I am not sorry I was shouting at Mark. I was very cross. His box of plumbing fittings has been left in my kitchen for several weeks now, ever since he thought he might start to install the pipes for the divorce solar panel and then didn’t. He moved it into the conservatory for a while, and then back into the kitchen.

He can’t fit it into his shed because of all the junk in there.

I was explaining, loudly, that I like my house to look like a nice hotel, and that the presence of a massive tub of bits of pipe and spanners was not a desirable accessory. I was doubly cross because he had just been to the tip and left almost everything that I would consider rubbish behind.

We had a disagreement about the definition of rubbish. His was wrong.

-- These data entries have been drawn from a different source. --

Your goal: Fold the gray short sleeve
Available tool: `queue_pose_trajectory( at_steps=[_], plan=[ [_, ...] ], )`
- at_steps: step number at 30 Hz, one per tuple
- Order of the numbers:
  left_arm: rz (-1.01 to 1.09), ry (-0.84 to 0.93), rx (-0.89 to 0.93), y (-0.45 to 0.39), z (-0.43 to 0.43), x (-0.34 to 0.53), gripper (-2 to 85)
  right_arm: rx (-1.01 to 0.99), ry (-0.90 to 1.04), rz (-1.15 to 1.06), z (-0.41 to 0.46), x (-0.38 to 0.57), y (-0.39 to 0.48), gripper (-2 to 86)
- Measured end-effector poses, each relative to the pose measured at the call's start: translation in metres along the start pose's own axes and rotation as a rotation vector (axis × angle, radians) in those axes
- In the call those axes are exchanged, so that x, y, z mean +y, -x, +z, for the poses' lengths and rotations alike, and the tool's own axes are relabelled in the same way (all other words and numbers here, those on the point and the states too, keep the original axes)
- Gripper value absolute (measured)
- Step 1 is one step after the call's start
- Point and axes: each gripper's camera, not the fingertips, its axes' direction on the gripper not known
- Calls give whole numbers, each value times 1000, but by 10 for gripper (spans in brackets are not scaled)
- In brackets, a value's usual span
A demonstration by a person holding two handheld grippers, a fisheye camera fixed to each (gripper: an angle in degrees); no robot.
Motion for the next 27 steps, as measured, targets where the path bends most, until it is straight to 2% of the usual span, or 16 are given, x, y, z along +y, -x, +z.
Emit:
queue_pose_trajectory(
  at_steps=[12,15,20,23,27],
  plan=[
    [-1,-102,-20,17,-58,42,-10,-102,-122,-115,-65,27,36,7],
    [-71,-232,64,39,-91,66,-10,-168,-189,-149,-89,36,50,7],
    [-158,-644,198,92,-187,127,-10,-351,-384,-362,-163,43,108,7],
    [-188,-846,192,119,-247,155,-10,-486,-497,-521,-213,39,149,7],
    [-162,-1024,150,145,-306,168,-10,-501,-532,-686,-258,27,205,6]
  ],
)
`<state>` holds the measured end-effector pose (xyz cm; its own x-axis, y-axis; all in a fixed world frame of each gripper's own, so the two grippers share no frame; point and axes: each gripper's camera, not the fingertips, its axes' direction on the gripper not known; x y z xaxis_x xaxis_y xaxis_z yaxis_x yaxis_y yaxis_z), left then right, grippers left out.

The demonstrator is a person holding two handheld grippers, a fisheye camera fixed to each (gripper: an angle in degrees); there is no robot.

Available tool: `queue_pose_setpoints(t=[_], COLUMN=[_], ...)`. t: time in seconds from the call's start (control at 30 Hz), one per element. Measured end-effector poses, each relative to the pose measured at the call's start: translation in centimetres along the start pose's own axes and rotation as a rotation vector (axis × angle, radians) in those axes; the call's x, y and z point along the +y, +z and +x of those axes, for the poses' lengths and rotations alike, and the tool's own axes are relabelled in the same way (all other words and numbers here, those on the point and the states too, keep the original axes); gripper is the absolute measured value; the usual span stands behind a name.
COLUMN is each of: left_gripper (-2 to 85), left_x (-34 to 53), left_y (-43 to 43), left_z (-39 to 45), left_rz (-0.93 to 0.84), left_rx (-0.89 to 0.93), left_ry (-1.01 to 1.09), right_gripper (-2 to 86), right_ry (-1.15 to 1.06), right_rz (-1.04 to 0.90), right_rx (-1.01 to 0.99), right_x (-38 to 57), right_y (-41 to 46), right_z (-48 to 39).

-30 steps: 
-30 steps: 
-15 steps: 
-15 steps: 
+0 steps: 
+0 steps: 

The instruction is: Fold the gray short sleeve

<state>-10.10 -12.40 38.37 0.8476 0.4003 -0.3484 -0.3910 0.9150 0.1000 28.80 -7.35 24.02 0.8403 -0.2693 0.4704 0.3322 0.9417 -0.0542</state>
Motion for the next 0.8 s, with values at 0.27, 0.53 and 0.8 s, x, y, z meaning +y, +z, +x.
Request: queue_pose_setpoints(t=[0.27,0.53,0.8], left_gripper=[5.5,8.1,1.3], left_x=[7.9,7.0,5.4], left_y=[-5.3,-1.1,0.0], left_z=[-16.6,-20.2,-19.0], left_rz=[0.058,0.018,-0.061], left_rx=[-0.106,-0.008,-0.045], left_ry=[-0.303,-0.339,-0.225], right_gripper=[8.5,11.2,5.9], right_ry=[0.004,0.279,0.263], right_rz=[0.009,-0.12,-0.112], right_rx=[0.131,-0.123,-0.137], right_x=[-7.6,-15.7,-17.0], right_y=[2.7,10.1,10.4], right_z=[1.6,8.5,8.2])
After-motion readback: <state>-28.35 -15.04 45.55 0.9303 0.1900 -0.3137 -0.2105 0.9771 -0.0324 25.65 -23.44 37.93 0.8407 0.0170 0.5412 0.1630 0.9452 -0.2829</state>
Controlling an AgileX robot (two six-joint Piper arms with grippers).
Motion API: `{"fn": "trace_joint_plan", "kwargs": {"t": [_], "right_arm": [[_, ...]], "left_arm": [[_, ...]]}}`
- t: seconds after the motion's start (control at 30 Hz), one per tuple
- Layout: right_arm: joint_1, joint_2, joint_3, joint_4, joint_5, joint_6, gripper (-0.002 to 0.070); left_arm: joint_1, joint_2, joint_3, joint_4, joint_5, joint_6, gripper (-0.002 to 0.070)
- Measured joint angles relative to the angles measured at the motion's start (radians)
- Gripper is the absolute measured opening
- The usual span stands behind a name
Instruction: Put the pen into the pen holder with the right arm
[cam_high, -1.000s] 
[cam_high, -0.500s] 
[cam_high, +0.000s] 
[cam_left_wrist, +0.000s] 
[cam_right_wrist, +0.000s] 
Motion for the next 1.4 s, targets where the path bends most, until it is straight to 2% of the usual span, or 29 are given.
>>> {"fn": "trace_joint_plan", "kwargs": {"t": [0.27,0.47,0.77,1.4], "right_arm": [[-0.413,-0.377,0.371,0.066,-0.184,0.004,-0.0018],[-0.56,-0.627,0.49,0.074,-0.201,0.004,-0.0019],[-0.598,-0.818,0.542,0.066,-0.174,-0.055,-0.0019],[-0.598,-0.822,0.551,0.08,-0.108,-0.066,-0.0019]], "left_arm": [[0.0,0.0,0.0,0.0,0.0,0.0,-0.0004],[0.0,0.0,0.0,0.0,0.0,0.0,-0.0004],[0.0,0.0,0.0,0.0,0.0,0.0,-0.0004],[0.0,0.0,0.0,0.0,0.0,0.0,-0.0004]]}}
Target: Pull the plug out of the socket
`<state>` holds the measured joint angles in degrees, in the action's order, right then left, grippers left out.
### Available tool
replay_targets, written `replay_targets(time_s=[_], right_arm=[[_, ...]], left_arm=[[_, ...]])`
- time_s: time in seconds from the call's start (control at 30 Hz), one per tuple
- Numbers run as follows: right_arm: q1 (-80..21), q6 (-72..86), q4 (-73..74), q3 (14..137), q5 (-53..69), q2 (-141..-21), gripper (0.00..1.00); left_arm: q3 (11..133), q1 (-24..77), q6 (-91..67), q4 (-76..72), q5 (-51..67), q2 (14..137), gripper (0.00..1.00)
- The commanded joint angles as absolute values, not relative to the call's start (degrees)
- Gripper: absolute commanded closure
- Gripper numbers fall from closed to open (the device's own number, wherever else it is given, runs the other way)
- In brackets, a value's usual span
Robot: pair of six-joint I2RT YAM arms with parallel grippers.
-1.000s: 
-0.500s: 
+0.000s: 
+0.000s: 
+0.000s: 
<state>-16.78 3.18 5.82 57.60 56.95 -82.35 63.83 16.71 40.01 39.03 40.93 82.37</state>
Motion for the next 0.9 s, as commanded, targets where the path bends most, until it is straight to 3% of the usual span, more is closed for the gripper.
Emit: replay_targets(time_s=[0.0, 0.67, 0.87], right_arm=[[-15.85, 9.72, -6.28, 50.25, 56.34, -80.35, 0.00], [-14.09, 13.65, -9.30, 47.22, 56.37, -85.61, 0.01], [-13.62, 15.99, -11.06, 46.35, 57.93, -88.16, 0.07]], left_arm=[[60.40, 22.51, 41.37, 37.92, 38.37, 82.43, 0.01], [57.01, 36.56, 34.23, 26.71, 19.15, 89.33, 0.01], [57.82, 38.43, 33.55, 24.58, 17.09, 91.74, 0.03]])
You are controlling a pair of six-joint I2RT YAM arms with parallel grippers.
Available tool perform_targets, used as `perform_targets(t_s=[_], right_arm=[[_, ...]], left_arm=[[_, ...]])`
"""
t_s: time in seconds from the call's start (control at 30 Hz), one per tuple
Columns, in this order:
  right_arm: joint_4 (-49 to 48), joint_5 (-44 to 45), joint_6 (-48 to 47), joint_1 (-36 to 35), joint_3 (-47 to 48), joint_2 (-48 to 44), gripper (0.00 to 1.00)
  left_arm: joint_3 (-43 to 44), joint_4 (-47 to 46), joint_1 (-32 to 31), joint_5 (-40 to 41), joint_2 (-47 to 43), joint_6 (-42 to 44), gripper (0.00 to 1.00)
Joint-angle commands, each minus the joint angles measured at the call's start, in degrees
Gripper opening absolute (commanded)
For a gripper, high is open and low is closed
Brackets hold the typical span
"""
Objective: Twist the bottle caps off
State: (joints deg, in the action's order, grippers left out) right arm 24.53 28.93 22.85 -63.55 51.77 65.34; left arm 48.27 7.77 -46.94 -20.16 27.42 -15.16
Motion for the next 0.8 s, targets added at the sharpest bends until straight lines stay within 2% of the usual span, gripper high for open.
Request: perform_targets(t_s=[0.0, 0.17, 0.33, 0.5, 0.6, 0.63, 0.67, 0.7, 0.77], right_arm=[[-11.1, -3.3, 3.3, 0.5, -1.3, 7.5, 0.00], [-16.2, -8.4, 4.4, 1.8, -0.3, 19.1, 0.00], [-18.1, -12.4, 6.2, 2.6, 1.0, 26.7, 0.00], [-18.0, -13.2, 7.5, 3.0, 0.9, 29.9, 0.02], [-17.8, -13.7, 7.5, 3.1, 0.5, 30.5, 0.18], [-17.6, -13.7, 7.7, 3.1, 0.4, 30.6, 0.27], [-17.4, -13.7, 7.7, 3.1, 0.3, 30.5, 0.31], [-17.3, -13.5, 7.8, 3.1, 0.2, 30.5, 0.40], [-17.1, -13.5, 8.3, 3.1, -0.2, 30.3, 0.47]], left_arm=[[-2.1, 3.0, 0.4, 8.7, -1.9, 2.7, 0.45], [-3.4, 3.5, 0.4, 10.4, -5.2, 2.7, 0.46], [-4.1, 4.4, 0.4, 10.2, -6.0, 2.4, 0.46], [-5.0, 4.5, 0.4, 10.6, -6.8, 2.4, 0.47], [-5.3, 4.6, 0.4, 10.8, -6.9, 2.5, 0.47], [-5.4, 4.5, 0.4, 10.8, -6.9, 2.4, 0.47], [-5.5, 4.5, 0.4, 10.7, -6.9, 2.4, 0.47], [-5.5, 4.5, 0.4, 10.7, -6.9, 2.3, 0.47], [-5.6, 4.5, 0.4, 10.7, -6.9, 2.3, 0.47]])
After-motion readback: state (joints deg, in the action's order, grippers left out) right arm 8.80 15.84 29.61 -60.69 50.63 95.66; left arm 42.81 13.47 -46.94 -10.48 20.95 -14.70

I imagine you will struggle to believe that there were some bits of firewood that have been cluttering up our yard for months simply because he thinks they are too good to burn. He was wrong about that as well.

Anyway, during the shouting, Roger Poopy, who does not like shouting, mostly because he is never quite sure that it is not directed at him, sloped off out of the back gate.

The back gate was open because Mark was going to take some things that he wished to save secretly up to the farm out of my way.

I was busy telling him that a rubbish heap at the farm was just as bad as one in the garden when we noticed the absence of dog.

He was gone.

We hunted everywhere. We went to the Library Gardens and to the cash and carry. We went around the village and to the park. Then we went to everywhere again to make sure.

I rang the vet and the police but nobody had seen him.

We could not begin to imagine any circumstances under which anybody might steal him, no matter how valuable a commodity dogs might have become. He has lost his collar during some recent altercation with Rosie, and tends to growl in greeting, and hence we thought he might not be easily captured.

Apart from that he is a first class pillock. I know that sounds harsh, but he has been very definitely under-endowed in the intellectual department.

Despite this obvious deficiency, Rosie was very upset. She refused to go for her own walk and hung around the garden miserably, staring at the space where Roger Poopy ought to be.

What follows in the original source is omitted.